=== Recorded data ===
<<<<

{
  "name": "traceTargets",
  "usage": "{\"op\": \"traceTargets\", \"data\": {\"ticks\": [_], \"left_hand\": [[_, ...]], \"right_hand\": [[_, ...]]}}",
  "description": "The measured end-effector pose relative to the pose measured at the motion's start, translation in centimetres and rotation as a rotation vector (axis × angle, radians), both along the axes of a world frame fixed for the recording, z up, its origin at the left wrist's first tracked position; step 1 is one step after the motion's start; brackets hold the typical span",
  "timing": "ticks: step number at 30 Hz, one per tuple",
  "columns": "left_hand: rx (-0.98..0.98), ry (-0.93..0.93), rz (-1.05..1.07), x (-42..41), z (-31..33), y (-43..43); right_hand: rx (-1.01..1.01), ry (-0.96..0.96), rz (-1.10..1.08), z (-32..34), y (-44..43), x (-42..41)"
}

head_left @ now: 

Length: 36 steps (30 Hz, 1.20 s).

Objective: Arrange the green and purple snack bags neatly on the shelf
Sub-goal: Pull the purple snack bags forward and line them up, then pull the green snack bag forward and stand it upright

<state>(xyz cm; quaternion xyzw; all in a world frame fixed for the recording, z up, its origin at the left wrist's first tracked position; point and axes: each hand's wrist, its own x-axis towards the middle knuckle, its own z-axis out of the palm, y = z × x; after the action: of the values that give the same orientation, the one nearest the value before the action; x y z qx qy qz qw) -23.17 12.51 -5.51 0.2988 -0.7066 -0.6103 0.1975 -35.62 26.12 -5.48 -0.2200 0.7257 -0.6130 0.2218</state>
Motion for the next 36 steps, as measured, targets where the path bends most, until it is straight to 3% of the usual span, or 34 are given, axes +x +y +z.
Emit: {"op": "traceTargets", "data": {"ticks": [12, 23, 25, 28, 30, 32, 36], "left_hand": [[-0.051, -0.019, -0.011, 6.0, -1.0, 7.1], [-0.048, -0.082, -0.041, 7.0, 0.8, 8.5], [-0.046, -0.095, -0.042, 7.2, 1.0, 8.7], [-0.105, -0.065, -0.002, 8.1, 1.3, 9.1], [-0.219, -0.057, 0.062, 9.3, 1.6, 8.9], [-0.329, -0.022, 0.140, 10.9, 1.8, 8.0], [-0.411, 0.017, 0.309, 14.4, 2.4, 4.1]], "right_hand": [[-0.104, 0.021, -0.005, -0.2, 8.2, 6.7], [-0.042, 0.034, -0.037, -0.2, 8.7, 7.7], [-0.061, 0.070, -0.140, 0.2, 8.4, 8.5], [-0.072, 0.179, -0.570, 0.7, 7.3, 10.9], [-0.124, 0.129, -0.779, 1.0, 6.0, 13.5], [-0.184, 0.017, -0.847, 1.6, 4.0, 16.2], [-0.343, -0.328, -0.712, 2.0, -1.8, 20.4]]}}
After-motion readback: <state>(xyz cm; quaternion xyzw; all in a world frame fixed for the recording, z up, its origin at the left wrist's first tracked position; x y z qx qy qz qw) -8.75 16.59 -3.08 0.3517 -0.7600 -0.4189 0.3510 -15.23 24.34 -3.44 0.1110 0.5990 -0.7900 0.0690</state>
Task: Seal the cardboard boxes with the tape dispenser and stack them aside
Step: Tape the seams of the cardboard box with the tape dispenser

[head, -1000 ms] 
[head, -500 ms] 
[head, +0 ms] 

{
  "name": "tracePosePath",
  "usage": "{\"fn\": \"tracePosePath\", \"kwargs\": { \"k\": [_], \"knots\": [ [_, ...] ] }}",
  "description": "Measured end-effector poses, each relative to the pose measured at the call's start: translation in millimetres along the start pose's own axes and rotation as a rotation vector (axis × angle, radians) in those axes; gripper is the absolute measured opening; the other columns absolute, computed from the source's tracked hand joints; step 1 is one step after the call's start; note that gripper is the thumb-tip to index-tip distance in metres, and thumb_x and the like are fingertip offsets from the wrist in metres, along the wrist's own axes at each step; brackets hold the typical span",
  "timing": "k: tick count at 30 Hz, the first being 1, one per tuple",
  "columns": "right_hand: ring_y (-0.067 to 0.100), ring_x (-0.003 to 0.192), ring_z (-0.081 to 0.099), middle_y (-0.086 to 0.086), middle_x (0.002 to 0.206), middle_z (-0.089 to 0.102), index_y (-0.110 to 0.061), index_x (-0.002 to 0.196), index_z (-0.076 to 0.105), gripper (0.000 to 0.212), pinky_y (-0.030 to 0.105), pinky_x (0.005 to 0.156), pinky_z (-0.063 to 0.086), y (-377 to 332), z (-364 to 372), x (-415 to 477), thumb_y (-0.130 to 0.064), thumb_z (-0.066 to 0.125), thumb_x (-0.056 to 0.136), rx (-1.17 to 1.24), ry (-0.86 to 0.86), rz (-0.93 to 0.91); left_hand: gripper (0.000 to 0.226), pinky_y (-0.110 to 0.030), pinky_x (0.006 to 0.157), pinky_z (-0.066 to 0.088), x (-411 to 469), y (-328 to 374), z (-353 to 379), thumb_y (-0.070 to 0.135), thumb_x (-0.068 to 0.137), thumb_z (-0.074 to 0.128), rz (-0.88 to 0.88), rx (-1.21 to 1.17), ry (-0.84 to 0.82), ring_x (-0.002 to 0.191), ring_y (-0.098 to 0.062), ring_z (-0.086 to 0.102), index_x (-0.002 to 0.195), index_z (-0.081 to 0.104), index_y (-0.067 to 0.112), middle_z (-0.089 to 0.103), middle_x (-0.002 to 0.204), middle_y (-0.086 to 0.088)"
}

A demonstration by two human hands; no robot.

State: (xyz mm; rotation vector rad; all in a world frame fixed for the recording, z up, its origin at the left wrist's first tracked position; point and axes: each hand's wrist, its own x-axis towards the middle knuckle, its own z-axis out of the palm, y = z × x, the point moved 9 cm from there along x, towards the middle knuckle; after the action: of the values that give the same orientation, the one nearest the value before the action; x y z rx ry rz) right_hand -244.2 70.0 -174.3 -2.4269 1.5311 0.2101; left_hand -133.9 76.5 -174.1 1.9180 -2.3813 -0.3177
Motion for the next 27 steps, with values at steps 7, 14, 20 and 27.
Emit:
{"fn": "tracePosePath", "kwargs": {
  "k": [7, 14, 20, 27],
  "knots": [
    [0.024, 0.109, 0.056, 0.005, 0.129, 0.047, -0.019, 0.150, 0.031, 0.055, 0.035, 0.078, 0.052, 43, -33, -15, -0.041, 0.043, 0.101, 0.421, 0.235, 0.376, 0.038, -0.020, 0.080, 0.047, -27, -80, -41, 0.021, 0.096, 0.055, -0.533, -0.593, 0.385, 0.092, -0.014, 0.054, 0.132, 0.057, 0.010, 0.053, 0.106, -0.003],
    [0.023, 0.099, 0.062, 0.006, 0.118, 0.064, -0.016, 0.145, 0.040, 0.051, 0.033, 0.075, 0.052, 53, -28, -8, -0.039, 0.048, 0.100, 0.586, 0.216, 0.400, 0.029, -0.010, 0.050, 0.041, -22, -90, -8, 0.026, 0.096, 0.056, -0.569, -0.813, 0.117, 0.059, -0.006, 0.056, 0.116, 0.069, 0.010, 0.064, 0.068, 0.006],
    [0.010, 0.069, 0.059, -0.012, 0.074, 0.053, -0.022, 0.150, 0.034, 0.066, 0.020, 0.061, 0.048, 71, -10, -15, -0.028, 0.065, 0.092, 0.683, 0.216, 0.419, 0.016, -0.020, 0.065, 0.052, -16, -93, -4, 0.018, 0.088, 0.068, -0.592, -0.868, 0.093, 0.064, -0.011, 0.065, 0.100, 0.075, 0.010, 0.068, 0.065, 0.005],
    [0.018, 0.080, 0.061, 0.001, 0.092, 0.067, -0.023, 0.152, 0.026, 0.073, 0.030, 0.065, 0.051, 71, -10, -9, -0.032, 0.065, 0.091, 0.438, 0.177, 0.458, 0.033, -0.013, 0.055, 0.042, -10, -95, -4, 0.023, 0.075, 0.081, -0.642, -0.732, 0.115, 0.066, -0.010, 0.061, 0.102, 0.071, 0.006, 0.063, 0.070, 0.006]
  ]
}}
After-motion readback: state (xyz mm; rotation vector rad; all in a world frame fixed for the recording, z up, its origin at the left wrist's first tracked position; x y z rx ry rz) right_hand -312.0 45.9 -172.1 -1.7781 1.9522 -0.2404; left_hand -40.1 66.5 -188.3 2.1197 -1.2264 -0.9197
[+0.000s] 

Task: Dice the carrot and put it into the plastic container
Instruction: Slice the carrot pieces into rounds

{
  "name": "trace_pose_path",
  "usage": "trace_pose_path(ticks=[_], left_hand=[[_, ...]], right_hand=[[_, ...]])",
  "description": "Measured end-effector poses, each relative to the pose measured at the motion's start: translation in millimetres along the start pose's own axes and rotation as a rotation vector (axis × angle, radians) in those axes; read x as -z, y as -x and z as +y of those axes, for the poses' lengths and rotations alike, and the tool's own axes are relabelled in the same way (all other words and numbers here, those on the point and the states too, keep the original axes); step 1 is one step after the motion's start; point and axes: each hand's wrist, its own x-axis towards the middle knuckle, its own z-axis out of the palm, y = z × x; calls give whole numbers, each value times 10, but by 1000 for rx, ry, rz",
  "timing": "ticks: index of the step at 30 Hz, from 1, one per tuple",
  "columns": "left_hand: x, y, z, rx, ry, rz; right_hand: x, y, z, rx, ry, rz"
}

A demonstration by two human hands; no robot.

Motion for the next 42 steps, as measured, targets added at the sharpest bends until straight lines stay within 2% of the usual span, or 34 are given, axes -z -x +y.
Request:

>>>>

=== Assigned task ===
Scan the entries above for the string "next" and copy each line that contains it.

=== Task result ===
Motion for the next 36 steps, as measured, targets where the path bends most, until it is straight to 3% of the usual span, or 34 are given, axes +x +y +z.
Motion for the next 27 steps, with values at steps 7, 14, 20 and 27.
Motion for the next 42 steps, as measured, targets added at the sharpest bends until straight lines stay within 2% of the usual span, or 34 are given, axes -z -x +y.

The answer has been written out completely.